Your objective →
The answer must be only the lines below from the one holding "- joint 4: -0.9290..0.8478" down to the one holding "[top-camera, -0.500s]", ends included, printed exactly; please omit all pictures.
**** Data records
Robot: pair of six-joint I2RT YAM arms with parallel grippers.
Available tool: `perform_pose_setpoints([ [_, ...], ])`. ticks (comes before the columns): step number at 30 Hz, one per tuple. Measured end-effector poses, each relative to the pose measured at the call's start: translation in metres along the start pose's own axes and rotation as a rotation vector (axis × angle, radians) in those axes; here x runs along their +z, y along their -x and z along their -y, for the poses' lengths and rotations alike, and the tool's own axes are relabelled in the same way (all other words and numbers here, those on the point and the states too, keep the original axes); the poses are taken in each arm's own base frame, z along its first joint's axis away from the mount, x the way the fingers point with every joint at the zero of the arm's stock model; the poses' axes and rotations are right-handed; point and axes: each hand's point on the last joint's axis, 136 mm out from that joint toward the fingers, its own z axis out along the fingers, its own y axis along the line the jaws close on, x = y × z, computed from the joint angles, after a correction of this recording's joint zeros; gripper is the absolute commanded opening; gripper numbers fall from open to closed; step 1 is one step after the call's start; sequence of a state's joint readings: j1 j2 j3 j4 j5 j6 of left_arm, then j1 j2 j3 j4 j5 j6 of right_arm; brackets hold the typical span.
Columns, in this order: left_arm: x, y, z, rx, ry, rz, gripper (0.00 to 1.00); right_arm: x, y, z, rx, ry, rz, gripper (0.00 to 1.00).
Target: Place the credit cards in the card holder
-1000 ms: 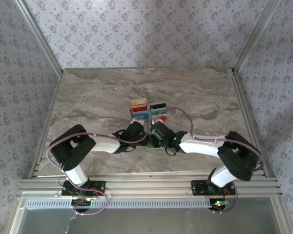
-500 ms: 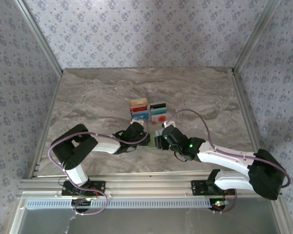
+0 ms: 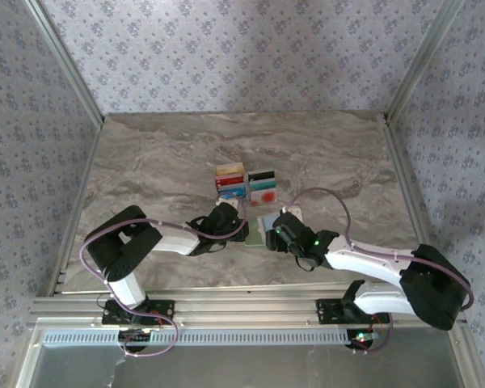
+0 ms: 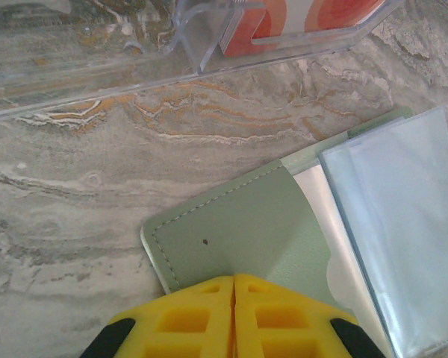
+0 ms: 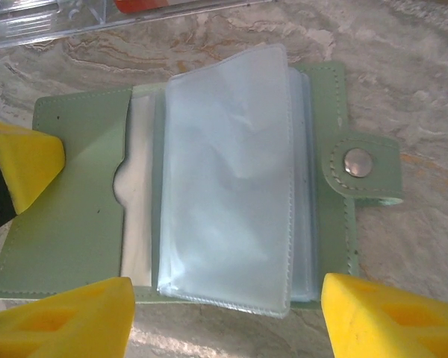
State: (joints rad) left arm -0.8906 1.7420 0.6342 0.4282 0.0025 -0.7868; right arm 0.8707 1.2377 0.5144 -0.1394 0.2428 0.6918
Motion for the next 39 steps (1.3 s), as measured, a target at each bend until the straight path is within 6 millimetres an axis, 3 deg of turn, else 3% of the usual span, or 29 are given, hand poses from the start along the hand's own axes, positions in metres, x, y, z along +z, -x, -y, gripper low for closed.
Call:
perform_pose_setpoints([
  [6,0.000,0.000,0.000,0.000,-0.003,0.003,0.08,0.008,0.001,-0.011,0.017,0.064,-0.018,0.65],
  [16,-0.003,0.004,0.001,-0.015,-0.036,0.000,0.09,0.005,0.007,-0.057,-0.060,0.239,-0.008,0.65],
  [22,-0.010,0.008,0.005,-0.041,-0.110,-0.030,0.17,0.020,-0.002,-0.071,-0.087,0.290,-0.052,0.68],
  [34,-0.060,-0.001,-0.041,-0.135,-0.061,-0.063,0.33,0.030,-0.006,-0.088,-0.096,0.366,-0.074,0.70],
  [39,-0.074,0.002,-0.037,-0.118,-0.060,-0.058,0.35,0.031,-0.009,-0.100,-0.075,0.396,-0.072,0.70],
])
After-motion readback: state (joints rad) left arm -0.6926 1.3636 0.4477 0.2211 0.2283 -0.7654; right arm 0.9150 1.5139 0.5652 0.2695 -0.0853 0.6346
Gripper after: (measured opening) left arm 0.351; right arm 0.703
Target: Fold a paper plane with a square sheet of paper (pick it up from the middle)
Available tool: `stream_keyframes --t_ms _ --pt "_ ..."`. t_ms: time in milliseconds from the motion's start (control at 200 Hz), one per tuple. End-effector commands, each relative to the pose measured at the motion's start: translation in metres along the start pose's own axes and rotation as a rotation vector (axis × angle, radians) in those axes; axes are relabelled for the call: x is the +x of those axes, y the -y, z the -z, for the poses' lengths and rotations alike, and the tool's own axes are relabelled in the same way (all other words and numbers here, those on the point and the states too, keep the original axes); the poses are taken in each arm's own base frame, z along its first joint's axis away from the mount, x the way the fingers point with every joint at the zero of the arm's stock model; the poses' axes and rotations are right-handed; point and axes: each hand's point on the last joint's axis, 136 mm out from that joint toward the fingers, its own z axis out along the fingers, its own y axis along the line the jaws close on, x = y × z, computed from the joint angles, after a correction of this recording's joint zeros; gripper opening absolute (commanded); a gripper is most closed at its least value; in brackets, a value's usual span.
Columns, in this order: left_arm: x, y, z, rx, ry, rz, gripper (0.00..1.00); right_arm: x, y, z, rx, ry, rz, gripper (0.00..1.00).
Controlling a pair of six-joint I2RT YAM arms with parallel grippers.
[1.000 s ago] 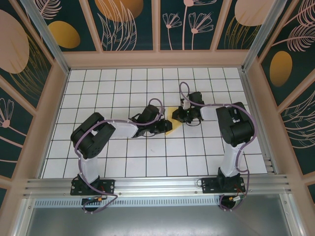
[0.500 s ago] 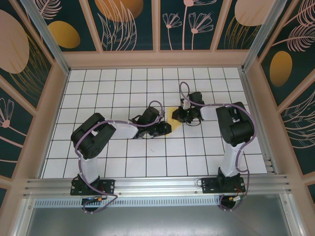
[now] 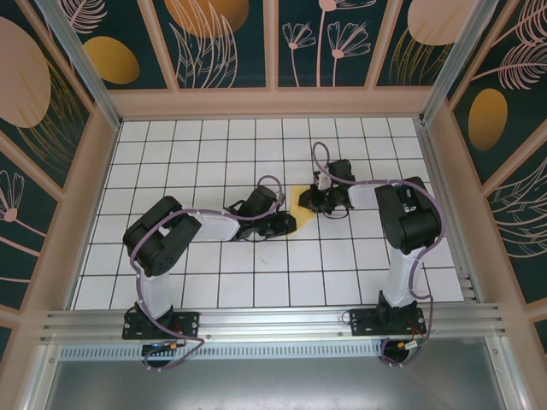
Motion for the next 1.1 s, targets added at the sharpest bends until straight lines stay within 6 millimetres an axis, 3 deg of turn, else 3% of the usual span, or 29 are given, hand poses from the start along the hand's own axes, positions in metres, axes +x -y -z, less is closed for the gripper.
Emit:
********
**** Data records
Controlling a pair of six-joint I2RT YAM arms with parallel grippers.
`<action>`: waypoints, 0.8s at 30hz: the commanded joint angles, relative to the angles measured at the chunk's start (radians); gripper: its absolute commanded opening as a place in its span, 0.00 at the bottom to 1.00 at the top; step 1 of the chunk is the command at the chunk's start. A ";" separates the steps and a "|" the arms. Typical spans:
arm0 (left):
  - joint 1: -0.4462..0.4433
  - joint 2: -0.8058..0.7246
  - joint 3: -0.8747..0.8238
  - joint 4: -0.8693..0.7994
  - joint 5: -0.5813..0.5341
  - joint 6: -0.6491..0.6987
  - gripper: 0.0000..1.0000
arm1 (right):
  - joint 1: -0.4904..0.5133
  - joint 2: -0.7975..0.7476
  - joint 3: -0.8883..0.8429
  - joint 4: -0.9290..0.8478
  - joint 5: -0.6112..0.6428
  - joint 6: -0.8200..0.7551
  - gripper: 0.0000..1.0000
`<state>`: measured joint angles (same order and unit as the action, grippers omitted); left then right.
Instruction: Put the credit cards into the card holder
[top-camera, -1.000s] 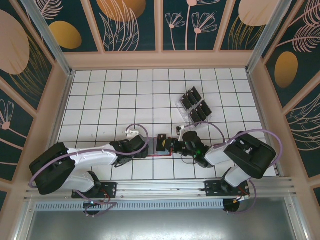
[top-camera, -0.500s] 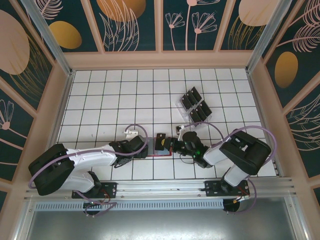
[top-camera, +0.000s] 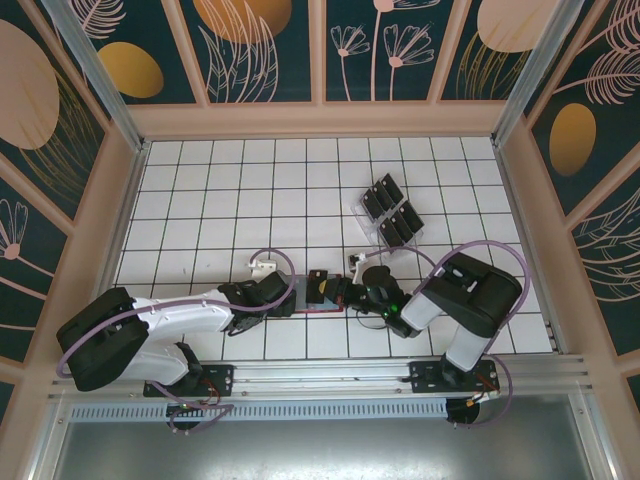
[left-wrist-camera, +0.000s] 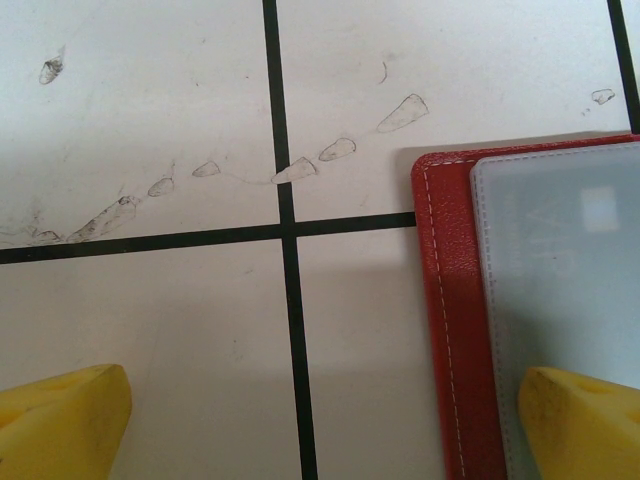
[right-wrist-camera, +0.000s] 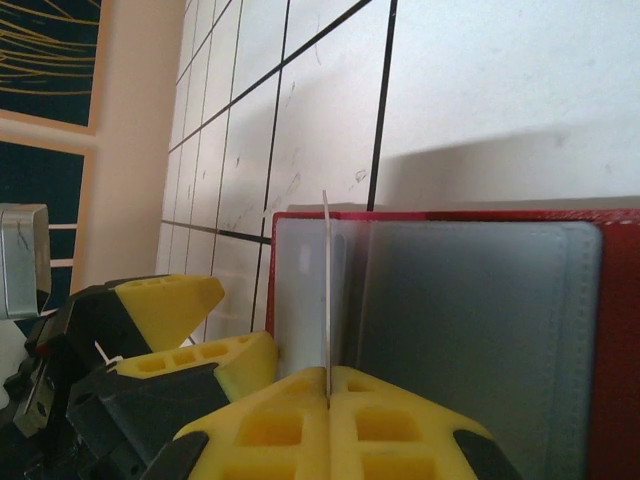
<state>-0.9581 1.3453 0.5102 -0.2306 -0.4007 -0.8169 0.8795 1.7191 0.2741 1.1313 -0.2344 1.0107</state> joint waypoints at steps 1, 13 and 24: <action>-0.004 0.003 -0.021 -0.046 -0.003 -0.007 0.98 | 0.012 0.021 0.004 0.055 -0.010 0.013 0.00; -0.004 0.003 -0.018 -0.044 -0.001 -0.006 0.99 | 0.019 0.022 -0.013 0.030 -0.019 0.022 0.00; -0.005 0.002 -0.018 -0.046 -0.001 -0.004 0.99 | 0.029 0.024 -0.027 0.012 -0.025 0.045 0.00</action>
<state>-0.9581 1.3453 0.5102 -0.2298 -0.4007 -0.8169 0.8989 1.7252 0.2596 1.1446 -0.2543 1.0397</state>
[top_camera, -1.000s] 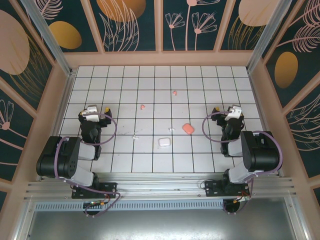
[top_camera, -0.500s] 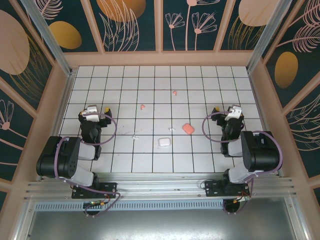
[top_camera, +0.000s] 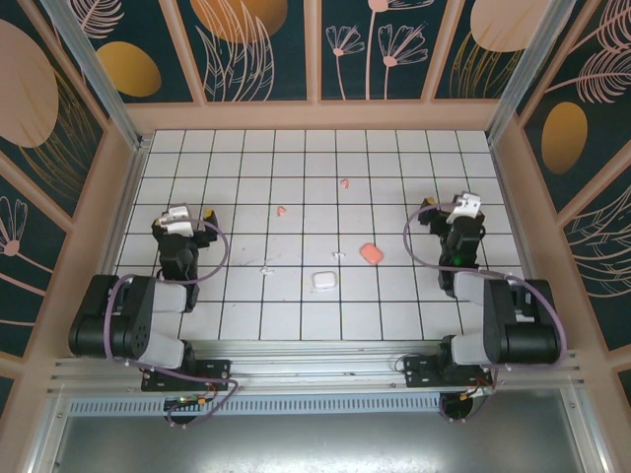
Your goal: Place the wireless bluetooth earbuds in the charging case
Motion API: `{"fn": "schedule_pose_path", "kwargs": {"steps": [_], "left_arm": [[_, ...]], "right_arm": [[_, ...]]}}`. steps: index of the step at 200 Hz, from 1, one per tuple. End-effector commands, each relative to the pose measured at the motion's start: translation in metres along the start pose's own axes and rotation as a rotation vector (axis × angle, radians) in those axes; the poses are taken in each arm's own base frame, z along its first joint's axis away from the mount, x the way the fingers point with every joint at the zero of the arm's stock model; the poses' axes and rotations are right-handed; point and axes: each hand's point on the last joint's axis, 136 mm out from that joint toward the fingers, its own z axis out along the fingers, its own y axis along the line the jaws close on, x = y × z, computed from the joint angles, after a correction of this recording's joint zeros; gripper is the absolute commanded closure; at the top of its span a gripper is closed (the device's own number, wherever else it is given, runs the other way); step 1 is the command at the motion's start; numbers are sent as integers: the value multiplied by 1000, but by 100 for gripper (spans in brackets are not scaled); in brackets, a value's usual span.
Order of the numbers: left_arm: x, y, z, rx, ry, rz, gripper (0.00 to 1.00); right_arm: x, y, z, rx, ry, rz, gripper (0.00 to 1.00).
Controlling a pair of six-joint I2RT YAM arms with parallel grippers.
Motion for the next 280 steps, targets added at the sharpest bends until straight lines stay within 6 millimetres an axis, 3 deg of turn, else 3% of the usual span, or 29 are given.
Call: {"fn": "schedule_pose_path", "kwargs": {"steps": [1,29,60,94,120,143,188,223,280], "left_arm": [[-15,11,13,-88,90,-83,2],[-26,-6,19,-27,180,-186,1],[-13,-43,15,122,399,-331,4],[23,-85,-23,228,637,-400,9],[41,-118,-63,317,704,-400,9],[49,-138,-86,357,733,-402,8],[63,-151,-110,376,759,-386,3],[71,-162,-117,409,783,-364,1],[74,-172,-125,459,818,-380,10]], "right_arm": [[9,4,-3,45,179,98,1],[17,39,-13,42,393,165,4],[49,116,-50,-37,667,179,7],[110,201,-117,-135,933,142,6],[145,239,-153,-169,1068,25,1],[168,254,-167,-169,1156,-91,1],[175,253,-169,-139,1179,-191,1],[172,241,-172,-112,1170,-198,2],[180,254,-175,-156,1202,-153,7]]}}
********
Your response →
  - joint 4: -0.9290..0.8478
  - joint 5: -0.6112..0.6428
  - joint 6: -0.8200..0.7551
  - gripper: 0.0000..1.0000
`<state>`: measured joint angles (same order and unit as the action, grippers omitted); left then right.
Instruction: Put the credit cards into the card holder
[top-camera, -1.000s] 
[top-camera, -0.500s] 

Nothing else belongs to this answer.